Convert EBCDIC to UTF-8 in RPM
RPM Remote Print Manager® ("RPM") can translate data between one code page and another.
RPM has always had EBCDIC to ASCII conversion built-in since we work with the AS/400 and other IBM systems. The AS/400 automatically converts for you in many situations. Nonetheless, you can always depend on having native EBCDIC data available for processing.
We continued to field requests from customers to add code pages in our translations. So, RPM incorporates the UNICODE code pages, plus the Microsoft code pages currently installed in Windows.
What is a code page?
A code page is a set of printable characters plus control codes, each identified by a number. The term "code page" started with IBM, who used it to identify versions of EBCDIC used in various countries.
Code pages have a number and also a text name. For instance, the version of EBCDIC used in the United States is "IBM037".

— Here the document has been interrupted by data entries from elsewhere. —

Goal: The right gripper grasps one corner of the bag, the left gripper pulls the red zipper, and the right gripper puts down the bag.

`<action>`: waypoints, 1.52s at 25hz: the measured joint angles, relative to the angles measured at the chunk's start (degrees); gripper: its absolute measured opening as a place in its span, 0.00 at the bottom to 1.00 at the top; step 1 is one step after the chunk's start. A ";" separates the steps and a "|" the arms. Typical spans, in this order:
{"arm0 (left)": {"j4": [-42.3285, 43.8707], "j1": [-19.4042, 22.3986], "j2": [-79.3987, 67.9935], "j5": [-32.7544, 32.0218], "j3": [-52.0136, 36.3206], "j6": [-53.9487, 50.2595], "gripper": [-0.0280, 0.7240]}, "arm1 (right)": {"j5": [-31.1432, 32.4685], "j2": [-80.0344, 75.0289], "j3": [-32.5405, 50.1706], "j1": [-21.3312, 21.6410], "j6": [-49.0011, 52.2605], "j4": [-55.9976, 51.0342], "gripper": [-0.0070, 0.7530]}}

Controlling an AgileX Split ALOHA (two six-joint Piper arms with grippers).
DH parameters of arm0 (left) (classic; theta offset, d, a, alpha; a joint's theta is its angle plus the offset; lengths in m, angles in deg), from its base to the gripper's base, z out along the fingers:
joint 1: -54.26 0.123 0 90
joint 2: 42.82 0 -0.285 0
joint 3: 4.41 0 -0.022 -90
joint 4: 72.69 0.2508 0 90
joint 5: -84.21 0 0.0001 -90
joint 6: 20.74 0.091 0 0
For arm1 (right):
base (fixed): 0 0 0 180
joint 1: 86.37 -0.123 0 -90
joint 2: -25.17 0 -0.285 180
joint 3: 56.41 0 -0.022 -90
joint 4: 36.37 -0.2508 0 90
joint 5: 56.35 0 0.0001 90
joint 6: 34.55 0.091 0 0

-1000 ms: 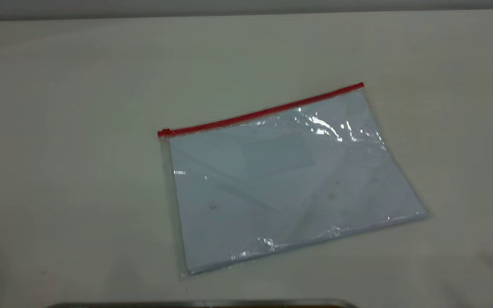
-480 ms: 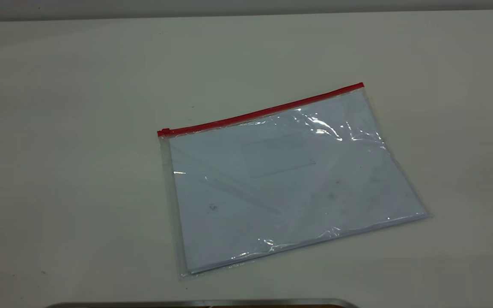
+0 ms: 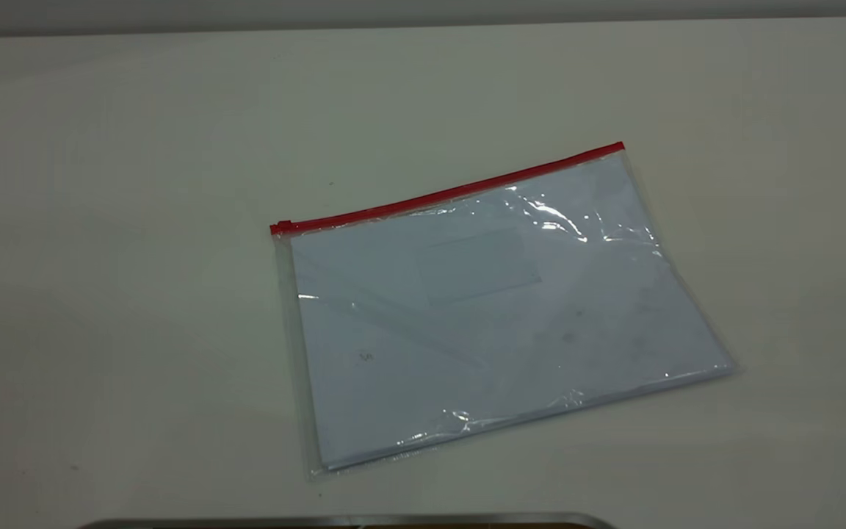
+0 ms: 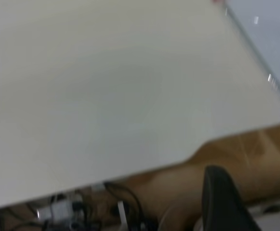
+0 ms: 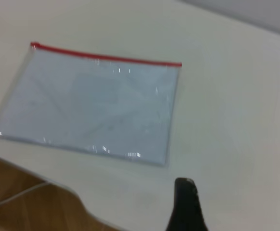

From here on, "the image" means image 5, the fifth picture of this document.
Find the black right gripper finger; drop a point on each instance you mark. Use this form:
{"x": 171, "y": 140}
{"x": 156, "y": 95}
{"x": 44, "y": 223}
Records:
{"x": 185, "y": 207}

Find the transparent red-zipper document bag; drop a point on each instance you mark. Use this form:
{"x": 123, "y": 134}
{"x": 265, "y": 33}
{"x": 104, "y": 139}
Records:
{"x": 106, "y": 57}

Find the red zipper slider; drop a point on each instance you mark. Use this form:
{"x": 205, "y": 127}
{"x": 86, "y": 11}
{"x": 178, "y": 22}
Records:
{"x": 35, "y": 44}

The code page name can also have one or more aliases. The Unicode definition of the IBM037 code page has these aliases:
- CP037
- EBCDIC-CP-US
- EBCDIC-CP-CA
- EBCDIC-CP-WT
- EBCDIC-CP-NL
The Wikipedia page on code pages includes history and detailed discussion.
Set up RPM to translate
First, in the RPM user interface, create or select a queue.
Open the Queue Settings dialog. Select a transform type to add and specify "Codepage Conversion"
The Codepage Conversion dialog lets you configure an input character set, or code page, and one for output.
Note that you can select a code page or search for an alias.
Here I have selected the Input Character Set. The default was ISO-8859-1, which is "plain" ASCII. I've scrolled down to show some of the EBCDIC character sets.
Using this dialog, I can also look at aliases and pick one of the EBCDIC entries. Or I could look at other names, hoping to find something familiar.
The code page conversion transform is now ready to use:
Results
I used this setup to translate a sample EBCDIC file I found online in a GitHub repo about mainframes. I noticed a special character in the text result, so I explored the original using a hex display:
0000000 \0 \0 037 304 226 205 @ @ @ @ @ @ @ @ @ @ 0000 c41f 8596 4040 4040 4040 4040 4040
The first three characters are null, null, and hex 37. These are useless to my application, so I'll use a string translation transform to drop them from the result.